Ensuite, chaque individu, chaque enfant a le droit à une éducation complète pour s’épanouir dans sa personnalité, jouir de ses facultés physique et mentale et posséder les connaissances pour assimiler à un avenir meilleur et serein. Ainsi, il sera un acteur positif dans la société. Dans ce but, l’Etat a le devoir de mettre en main des infrastructures scolaires adéquates et suffisantes ainsi que de former des éducateurs compétents. Pour Madagascar, avec la population jeune, malgré une hausse notoire dans le taux de scolarisation, la qualité de l’enseignement et le suivi présente des lacunes. Dans les milieux ruraux, le taux d’abandon est encore élevé, la majorité arrête après le cycle primaire et beaucoup d’enfants travaillent précocement ce qui porte atteinte à leur droit de jouer et de se former. Par conséquent, s’efforcer de réunir les conditions nécessaires à une éducation complète pour tous les enfants peut assurer l’avenir de la société.

Chacun aussi a le droit à la santé c’est-à-dire avoir une alimentation complète et suffisante et en cas de maladies, avoir accès aux soins médicaux. C’est à cette condition que chacun pourra accomplir au mieux son travail et remplir tous ses devoirs envers soi-même et la société. A Madagascar, dans les hôpitaux publics même si le coût des traitements est relativement moindre, la pauvreté empêche beaucoup de gens d’y accéder. Par conséquent, la médecine traditionnelle tient encore beaucoup de place. Néanmoins, avec l’aide des partenaires efficaces comme l’OMS, un grand progrès est accompli dans les campagnes de vaccination, dans l’éducation à l’hygiène et aussi dans la lutte contre les MST. Pour promouvoir la santé, il faudra donc accentuer les campagnes de sensibilisation et continuer les efforts communs jumelés à l’extension en nombre des infrastructures sanitaires de base.

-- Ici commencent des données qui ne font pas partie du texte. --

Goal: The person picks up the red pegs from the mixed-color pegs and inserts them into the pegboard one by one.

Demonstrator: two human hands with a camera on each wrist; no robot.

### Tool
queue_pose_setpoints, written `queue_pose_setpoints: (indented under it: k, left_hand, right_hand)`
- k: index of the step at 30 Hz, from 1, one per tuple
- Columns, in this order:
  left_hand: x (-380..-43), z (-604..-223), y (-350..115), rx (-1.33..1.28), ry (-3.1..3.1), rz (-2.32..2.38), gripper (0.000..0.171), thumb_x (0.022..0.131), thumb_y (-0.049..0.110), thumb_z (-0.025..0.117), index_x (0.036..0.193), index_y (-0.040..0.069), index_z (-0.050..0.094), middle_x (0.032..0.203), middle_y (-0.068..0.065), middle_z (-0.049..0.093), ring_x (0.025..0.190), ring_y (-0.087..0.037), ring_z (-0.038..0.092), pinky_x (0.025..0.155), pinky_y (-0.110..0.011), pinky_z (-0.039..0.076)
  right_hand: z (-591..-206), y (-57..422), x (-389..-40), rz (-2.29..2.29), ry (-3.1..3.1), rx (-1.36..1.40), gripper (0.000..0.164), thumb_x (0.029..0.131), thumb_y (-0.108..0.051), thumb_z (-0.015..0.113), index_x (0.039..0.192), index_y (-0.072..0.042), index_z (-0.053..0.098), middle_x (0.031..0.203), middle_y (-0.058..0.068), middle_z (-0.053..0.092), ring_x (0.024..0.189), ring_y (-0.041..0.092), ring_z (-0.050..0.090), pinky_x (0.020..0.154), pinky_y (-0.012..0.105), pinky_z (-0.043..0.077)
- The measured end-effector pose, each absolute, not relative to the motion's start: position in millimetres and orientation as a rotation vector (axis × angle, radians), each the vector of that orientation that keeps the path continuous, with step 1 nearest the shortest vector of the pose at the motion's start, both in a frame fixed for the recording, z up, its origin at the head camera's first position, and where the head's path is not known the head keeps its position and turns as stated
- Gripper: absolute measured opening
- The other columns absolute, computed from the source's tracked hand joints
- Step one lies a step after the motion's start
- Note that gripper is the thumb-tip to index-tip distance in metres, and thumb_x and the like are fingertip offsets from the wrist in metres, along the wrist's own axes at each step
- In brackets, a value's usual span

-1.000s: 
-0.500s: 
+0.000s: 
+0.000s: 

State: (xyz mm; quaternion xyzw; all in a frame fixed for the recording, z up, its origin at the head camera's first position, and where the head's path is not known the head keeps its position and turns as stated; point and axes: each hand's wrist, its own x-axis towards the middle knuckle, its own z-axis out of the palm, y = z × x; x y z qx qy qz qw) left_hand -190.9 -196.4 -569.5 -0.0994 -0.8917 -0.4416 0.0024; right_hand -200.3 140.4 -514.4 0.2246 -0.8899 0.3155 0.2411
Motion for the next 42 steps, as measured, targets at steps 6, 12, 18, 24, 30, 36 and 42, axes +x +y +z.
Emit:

Chacun est libre d’avoir son opinion sur la conduite de l’Etat et libre d’adhérer à un parti de son choix selon ses convictions. Il est libre d’exprimer ses idées tant qu’il reste dans la légalité : c’est le fondement de la démocratie. Le problème dans le passé de Madagascar réside dans la gestion des médias publics ou privés. Les dirigeants en place ont tendance à accaparer les medias publics pour l’intérêt de son parti et les opposants sont privés d’antenne. Le choc est parfois excusable parce que laisser des opposants s’exprimer dans les medias c’est parfois s’exposer à des critiques virulentes qui peuvent être sans fondement en faisant fi du respect ou de la politesse. Il en est de même pour les medias privés. Chacun flatte à outrance le parti qui le finance et dénigre le parti opposé. Les tenants du pouvoir sont tentés de fermer les medias de l’opposition. Il faudrait donc préserver les libertés, recycler les journalistes au niveau de la déontologie de leur métier et dans ce cas un climat de confiance sera établi et le peuple n’a plus de doute et de crainte envers ses dirigeants, base même du développement.

Enfin, concernant la sécurité de la population, l’Etat doit faire des efforts pour maintenir la sécurité. L’insécurité ne mène qu’à la destruction alors que la sécurité permet à la population d’avoir une confiance dans tout ce qu’elle fait. L’adoption d’une politique de sécurité un plus rigoureuse par l’Etat donne au peuple la volonté de produire et de toujours chercher quelque chose de meilleur ce qui constitue un atout pour le développement de la société et même de l’Etat.

Pour conclure, on a vu tout au long du devoir que plusieurs facteurs empêchent le respect des droits de l’homme dans un pays sous développé comme Madagascar et cela se voit dans tous les domaines. Or le non respect des droits de l’homme ne permet pas l’avancement d’une société et prouve aussi l’absence de la démocratie et l’existence d’un régime dictatorial. Des efforts seront donc nécessaires, de la part de chaque individu et surtout de l’Etat, pour assurer la promotion de la vie de la population et instaurer un développement meilleur.